Collected data
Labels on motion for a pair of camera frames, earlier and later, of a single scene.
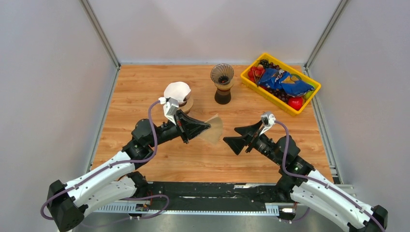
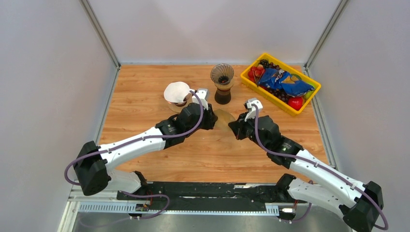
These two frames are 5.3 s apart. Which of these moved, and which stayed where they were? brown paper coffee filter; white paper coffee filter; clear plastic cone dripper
Moved: brown paper coffee filter
Stayed: clear plastic cone dripper; white paper coffee filter
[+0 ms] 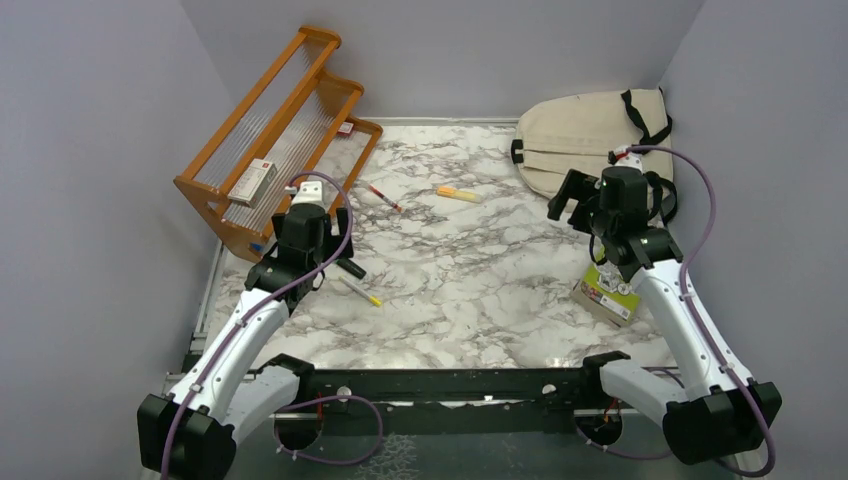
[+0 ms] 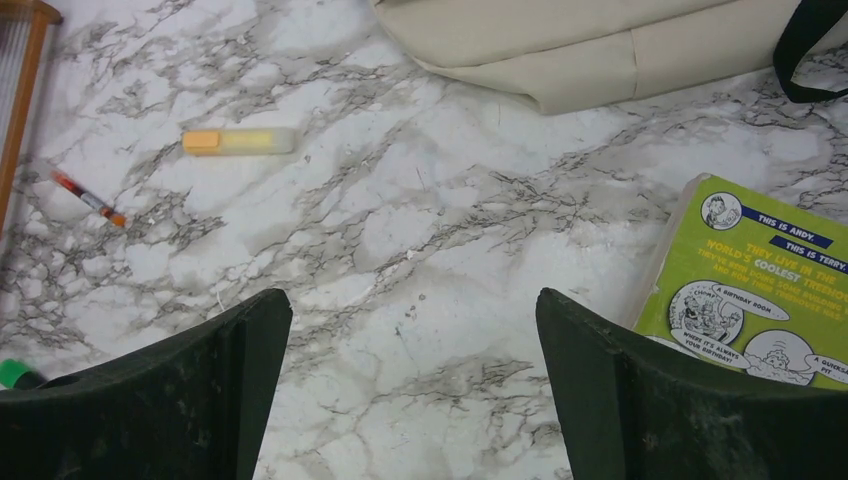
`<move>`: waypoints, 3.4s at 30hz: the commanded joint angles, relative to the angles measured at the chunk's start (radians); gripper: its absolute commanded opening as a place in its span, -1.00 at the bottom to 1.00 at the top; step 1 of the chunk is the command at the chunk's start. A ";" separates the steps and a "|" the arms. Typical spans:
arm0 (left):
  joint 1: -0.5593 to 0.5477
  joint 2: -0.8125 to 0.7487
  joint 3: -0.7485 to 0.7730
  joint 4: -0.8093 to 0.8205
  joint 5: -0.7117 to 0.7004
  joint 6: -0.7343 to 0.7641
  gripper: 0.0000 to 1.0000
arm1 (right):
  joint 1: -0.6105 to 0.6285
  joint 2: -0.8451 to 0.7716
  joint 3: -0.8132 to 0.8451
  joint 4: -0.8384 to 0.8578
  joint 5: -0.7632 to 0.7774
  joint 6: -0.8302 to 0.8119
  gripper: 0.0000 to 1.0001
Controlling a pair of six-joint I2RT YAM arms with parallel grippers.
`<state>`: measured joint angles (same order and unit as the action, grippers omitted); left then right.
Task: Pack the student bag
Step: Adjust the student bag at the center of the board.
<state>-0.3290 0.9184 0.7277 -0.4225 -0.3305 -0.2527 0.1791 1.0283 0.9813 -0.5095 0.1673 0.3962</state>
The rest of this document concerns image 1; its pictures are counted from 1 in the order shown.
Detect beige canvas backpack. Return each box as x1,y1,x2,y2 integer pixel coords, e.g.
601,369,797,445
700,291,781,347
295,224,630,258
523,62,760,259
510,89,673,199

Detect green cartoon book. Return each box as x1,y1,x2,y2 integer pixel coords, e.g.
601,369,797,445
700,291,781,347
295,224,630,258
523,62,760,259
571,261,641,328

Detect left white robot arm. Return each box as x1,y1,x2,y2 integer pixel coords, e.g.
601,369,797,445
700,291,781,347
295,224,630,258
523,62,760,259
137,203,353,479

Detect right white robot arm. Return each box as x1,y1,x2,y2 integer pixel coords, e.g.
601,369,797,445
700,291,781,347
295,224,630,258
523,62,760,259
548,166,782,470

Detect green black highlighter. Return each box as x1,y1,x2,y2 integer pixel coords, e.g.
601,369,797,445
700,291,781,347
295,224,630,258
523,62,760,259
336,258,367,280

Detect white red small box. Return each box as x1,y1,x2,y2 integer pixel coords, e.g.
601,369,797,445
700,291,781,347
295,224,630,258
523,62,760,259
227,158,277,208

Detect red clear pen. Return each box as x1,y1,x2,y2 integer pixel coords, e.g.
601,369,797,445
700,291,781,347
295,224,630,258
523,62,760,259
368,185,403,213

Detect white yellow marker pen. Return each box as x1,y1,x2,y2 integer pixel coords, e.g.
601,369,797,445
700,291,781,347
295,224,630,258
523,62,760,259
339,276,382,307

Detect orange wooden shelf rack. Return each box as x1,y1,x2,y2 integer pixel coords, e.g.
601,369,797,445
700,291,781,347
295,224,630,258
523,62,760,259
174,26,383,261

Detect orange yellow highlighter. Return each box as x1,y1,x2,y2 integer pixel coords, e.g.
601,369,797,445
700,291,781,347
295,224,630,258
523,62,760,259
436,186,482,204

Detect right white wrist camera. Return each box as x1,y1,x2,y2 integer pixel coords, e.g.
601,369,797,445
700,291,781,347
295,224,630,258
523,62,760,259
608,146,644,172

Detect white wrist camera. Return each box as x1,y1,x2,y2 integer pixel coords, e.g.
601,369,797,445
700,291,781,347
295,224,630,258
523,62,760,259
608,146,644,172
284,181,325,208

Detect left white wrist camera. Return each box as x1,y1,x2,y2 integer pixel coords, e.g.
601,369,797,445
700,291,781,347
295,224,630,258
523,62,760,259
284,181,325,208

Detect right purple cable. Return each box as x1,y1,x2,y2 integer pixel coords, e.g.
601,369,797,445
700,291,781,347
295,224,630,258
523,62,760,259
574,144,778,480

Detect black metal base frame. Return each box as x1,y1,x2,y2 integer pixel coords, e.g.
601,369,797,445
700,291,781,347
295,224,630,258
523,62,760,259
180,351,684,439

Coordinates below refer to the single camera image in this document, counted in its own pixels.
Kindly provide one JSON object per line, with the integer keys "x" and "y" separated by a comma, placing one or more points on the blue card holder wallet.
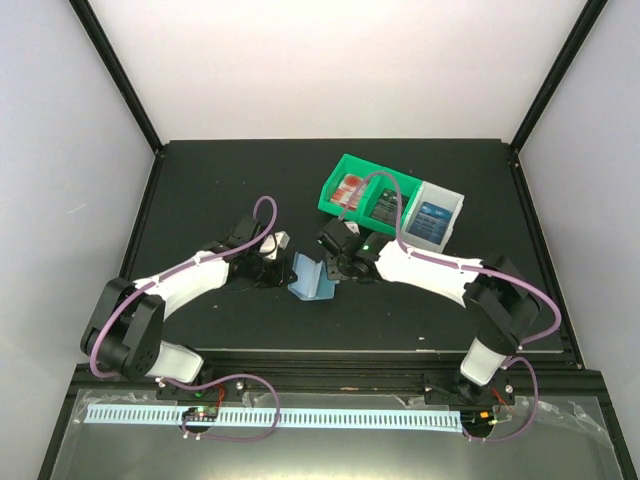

● **Problem to work on**:
Each record must be quoted in full and exactly. Do not include the pictures.

● **Response to the exercise**:
Labels on motion for a pair of camera frames, earlier and later, of a single scene.
These two frames are 5.3 s apart. Which of these moved, and which stayed where they were? brown paper coffee filter; white paper coffee filter; clear plastic cone dripper
Moved: brown paper coffee filter
Stayed: clear plastic cone dripper; white paper coffee filter
[+0 ms] 
[+0 ms] 
`<move>`: waypoints, 3.4s at 30hz: the commanded joint angles, relative to the angles measured at the chunk's start (radians); gripper: its absolute commanded opening as a place in its span, -1.00 at the bottom to 1.00 at the top; step 1 of the chunk is the command at the chunk's start. A ";" separates the steps and a "|" the arms. Typical spans:
arm0 (left):
  joint 1: -0.5593 to 0.5477
  joint 2: -0.8125 to 0.7487
  joint 3: -0.7485 to 0.7730
  joint 4: -0.8093 to 0.8205
  joint 5: -0.7117 to 0.7004
  joint 6: -0.7343 to 0.7641
  gripper: 0.0000 to 1.0000
arm1 (right):
  joint 1: -0.6105 to 0.6285
  joint 2: -0.8451 to 0.7716
  joint 3: -0.8132 to 0.8451
  joint 4: -0.8384 to 0.8578
  joint 5: -0.7632 to 0.7774
  joint 6: -0.8302 to 0.8119
  gripper: 0.0000 to 1.0001
Controlling a pair of six-joint I2RT YAM arms with parallel grippers.
`<state>`: measured joint angles (same order and unit as the action, grippers omitted); left then right.
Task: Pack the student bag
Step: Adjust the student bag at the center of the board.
<state>-0.3290 0.9184 0.7277 -0.4225 -0.3305 -0.2527 0.1791 1.0283 0.9813 -0.5095 0.1673 0.3962</state>
The rest of this document concerns image 1; its pictures are counted from 1 in the order shown.
Detect beige canvas backpack. Return each box as x1,y1,x2,y2 integer pixel coords, e.g.
601,369,797,445
700,291,781,347
295,224,630,258
523,62,760,259
510,89,673,199

Detect green cartoon book. Return each box as x1,y1,x2,y2 integer pixel coords, e.g.
601,369,797,445
700,291,781,347
295,224,630,258
523,62,760,259
571,261,641,328

Detect left white robot arm. Return each box as x1,y1,x2,y2 integer pixel coords, e.g.
601,369,797,445
700,291,781,347
295,224,630,258
523,62,760,259
137,203,353,479

Detect right white robot arm. Return each box as x1,y1,x2,y2 integer pixel coords, e.g.
601,369,797,445
700,291,781,347
295,224,630,258
523,62,760,259
548,166,782,470

Detect green black highlighter. Return each box as x1,y1,x2,y2 integer pixel coords, e.g.
601,369,797,445
700,291,781,347
295,224,630,258
523,62,760,259
336,258,367,280

Detect white red small box. Return each box as x1,y1,x2,y2 integer pixel coords, e.g.
601,369,797,445
700,291,781,347
295,224,630,258
523,62,760,259
227,158,277,208

Detect red clear pen. Return each box as x1,y1,x2,y2 integer pixel coords, e.g.
601,369,797,445
700,291,781,347
295,224,630,258
523,62,760,259
368,185,403,213

Detect white yellow marker pen. Return each box as x1,y1,x2,y2 integer pixel coords, e.g.
601,369,797,445
700,291,781,347
295,224,630,258
523,62,760,259
339,276,382,307

Detect orange wooden shelf rack. Return each box as x1,y1,x2,y2 integer pixel coords, e.g.
601,369,797,445
700,291,781,347
295,224,630,258
523,62,760,259
174,26,383,261

Detect orange yellow highlighter. Return each box as x1,y1,x2,y2 integer pixel coords, e.g.
601,369,797,445
700,291,781,347
295,224,630,258
523,62,760,259
436,186,482,204

Detect right white wrist camera. Return each box as x1,y1,x2,y2 integer pixel coords, e.g.
601,369,797,445
700,291,781,347
295,224,630,258
523,62,760,259
608,146,644,172

Detect white wrist camera. Return each box as x1,y1,x2,y2 integer pixel coords, e.g.
601,369,797,445
700,291,781,347
295,224,630,258
523,62,760,259
608,146,644,172
284,181,325,208

Detect left white wrist camera. Return each box as x1,y1,x2,y2 integer pixel coords, e.g.
601,369,797,445
700,291,781,347
295,224,630,258
523,62,760,259
284,181,325,208

Detect right purple cable. Return each box as x1,y1,x2,y2 integer pixel coords, e.g.
601,369,797,445
700,291,781,347
295,224,630,258
523,62,760,259
574,144,778,480

Detect black metal base frame. Return each box as x1,y1,x2,y2 integer pixel coords, e.g.
601,369,797,445
700,291,781,347
295,224,630,258
523,62,760,259
180,351,684,439

Coordinates below refer to the single camera image in this document, counted in its own pixels.
Kindly provide one JSON object per line, with the integer keys "x" and "y" separated by a comma, placing one or more points on the blue card holder wallet.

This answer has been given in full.